Rule-based optimization sometimes provided better performance than the early versions of Oracle’s cost-based optimizer for specific situations. The rule-based optimizer had several weaknesses, including offering only a simplistic set of rules. The Oracle rule-based optimizer had about 20 rules and assigned a weight to each one of them. In a complex database, a query can easily involve several tables, each with several indexes and complex selection conditions and ordering. This complexity means that there were a lot of options, and the simple set of rules used by the rule-based optimizer might not differentiate the choices well enough to make the best choice.

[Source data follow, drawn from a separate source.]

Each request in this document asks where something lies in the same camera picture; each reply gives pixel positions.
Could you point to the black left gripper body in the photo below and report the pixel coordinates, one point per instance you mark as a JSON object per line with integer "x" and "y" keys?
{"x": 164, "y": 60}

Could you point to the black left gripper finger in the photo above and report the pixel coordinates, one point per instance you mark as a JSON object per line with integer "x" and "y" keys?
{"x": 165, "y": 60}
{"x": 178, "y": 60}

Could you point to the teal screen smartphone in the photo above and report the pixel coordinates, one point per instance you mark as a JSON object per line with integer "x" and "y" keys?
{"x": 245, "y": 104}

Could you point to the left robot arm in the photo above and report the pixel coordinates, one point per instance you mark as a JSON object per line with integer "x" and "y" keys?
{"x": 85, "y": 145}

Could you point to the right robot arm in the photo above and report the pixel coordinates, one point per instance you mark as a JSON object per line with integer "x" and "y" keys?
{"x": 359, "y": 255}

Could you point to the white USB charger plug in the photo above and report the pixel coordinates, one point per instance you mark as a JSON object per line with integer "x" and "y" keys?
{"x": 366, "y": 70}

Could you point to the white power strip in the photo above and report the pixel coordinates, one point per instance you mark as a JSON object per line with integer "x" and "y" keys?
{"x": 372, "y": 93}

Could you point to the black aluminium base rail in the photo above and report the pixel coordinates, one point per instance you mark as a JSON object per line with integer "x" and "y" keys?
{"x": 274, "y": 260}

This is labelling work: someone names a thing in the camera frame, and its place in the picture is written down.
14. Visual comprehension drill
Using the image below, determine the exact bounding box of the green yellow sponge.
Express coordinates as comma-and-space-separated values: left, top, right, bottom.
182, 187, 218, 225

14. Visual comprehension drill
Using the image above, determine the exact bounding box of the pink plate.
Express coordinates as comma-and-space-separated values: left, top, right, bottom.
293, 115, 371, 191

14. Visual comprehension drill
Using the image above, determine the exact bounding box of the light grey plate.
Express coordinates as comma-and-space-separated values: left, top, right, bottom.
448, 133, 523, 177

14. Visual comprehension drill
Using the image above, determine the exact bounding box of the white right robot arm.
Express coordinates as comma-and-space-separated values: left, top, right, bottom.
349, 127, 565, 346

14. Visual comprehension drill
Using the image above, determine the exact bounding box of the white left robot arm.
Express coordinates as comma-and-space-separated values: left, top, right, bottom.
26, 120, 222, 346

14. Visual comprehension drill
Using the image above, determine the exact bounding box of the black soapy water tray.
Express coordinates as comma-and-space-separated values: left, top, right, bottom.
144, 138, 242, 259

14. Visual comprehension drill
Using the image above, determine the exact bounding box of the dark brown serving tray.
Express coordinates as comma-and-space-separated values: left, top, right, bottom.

The rule-based optimizer assigned an optimization score to each potential execution path and then took the path with the best optimization score. Another weakness in the rule-based optimizer was resolution of optimization choices made in the event of a “tie” score. When two paths presented the same optimization score, the rule-based optimizer looked to the syntax of the SQL statement to resolve the tie. The winning execution path was based on the order in which the tables occur in the SQL statement.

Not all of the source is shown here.